- [THE PROBLEM]
Pull every line holding the word "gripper" out of the data and copy it.

- [INFORMATION SHOWN]
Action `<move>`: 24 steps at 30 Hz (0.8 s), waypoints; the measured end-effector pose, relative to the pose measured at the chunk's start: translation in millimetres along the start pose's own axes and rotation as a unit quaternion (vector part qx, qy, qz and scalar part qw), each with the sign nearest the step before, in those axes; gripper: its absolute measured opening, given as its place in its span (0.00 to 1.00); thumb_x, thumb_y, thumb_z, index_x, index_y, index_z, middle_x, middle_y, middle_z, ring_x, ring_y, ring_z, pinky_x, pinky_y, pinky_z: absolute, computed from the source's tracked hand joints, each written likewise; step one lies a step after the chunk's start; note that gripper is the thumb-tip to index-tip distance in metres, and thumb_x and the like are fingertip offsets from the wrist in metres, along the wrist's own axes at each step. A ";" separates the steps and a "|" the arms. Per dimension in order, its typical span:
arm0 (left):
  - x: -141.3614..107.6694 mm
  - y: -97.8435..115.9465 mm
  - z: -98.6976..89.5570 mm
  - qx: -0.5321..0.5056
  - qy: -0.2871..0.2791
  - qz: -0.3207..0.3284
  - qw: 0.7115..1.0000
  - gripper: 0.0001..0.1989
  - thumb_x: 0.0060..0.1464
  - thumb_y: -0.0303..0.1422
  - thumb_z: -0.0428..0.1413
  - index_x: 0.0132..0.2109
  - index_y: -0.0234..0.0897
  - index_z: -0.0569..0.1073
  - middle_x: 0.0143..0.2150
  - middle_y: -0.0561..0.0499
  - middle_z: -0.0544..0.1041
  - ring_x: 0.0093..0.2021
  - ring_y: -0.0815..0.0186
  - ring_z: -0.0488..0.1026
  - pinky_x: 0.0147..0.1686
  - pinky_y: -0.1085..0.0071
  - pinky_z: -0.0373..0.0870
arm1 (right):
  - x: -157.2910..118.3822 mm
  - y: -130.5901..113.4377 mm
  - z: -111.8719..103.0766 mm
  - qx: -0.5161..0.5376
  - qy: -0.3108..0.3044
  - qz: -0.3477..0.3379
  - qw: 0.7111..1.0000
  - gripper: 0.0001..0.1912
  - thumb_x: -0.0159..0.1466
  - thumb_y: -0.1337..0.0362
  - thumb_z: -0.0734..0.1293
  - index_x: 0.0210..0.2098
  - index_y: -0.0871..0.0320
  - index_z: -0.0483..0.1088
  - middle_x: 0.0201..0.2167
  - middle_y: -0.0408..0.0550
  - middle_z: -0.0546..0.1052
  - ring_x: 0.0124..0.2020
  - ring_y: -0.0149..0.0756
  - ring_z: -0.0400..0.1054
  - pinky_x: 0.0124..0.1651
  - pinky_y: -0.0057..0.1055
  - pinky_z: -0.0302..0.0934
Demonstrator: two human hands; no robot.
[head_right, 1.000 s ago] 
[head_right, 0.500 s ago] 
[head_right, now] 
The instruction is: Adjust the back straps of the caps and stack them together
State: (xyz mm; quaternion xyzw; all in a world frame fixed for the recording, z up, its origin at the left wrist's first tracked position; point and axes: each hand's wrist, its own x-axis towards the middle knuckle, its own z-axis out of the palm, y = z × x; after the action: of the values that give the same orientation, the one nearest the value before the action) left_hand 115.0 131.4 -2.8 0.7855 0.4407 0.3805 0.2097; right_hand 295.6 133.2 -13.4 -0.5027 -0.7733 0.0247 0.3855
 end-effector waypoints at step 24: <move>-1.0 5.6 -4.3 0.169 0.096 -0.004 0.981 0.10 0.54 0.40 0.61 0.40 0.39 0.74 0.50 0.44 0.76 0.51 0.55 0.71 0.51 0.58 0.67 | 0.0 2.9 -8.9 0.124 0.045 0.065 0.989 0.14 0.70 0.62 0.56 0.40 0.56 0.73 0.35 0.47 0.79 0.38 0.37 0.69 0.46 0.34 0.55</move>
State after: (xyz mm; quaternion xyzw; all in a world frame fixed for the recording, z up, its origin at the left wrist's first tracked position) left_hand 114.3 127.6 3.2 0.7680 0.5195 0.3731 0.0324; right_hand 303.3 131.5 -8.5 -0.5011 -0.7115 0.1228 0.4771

- [TASK ANSWER]
Action `<move>`: 24 steps at 30 Hz (0.8 s), waypoints; the measured end-effector pose, relative to the pose measured at the chunk's start: translation in millimetres along the start pose's own axes and rotation as a unit quaternion (vector part qx, qy, qz and scalar part qw), each with the sign nearest the step before, in those axes; gripper: its absolute measured opening, given as its place in its span (0.00 to 1.00); thumb_x, thumb_y, thumb_z, index_x, index_y, index_z, middle_x, middle_y, middle_z, ring_x, ring_y, ring_z, pinky_x, pinky_y, pinky_z: absolute, computed from the source's tracked hand joints, each written likewise; step one lies a step after the chunk's start; note that gripper is the thumb-tip to index-tip distance in metres, and thumb_x and the like are fingertip offsets from the wrist in metres, along the wrist's own axes at each step. A ";" separates the steps and a "|" the arms. Per dimension in order, its typical span:
  - gripper: 0.0001..0.1989
  - gripper: 0.0001..0.1912

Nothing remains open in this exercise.